Suttner hatte angekündigt, bei Erwerb der Immobilie "spätestens zu Schmelings zehntem Todestag am 2. Februar 2015 ein brauchbares Museum" schaffen zu wollen. Laut Cohrs habe der Investor jedoch ihm gegenüber geäußert, dass er `höchstens einen symbolischen Preis" bezahlen wolle. "Aber wir haben nichts zu verschenken", sagte Cohrs. Am 7. Februar soll in einer Ratssitzung in Wenzendorf über die Zukunft des baufälligen Hauses entschieden werden, in dem Schmeling nach seinem Karriereende wohnte.
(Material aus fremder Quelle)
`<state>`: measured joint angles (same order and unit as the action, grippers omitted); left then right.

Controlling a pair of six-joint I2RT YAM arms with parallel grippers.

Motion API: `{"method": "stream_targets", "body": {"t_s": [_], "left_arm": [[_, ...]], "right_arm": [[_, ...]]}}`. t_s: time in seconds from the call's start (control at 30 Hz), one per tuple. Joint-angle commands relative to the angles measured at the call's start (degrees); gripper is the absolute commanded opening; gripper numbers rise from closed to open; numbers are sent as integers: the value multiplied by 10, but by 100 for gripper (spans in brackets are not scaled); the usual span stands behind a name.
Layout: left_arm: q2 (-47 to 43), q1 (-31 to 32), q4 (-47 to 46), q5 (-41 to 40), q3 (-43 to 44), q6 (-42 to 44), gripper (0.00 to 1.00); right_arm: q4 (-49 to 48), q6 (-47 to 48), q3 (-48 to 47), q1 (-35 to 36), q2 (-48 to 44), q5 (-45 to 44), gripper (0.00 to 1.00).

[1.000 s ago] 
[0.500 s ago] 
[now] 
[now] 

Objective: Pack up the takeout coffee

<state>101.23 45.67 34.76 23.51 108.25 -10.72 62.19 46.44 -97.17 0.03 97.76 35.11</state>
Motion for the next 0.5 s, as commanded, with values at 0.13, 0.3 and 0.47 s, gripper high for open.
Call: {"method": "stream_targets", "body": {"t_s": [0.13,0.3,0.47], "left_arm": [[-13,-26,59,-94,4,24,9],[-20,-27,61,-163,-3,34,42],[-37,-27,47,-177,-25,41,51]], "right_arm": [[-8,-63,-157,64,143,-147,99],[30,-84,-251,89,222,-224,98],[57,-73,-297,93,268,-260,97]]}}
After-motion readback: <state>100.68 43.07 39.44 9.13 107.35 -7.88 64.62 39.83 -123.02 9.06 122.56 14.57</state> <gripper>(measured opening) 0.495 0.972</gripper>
Unterdessen forderte der Vorsitzende des Hamburger CDU-Landesfachausschusses Sport Volker Okun eine angemessene Würdigung des Schwergewicht-Weltmeisters ein. "Hamburg sollte der Provinzposse um das Andenken an Max Schmeling ein Ende bereiten. Er war auch ein Aushängeschild für Hamburg", sagte Okun. Die Hansestadt solle entweder für die Errichtung des Museums im niedersächsischen Wenzendorf aufkommen, oder in einer der modernen Sportarenen eine Gedenkstätte schaffen. "Es ist nicht mit einer Umbenennung einer Nebenstraße im Volkspark, die unter Ausschluss der Öffentlichkeit erfolgte, getan", sagte Okun.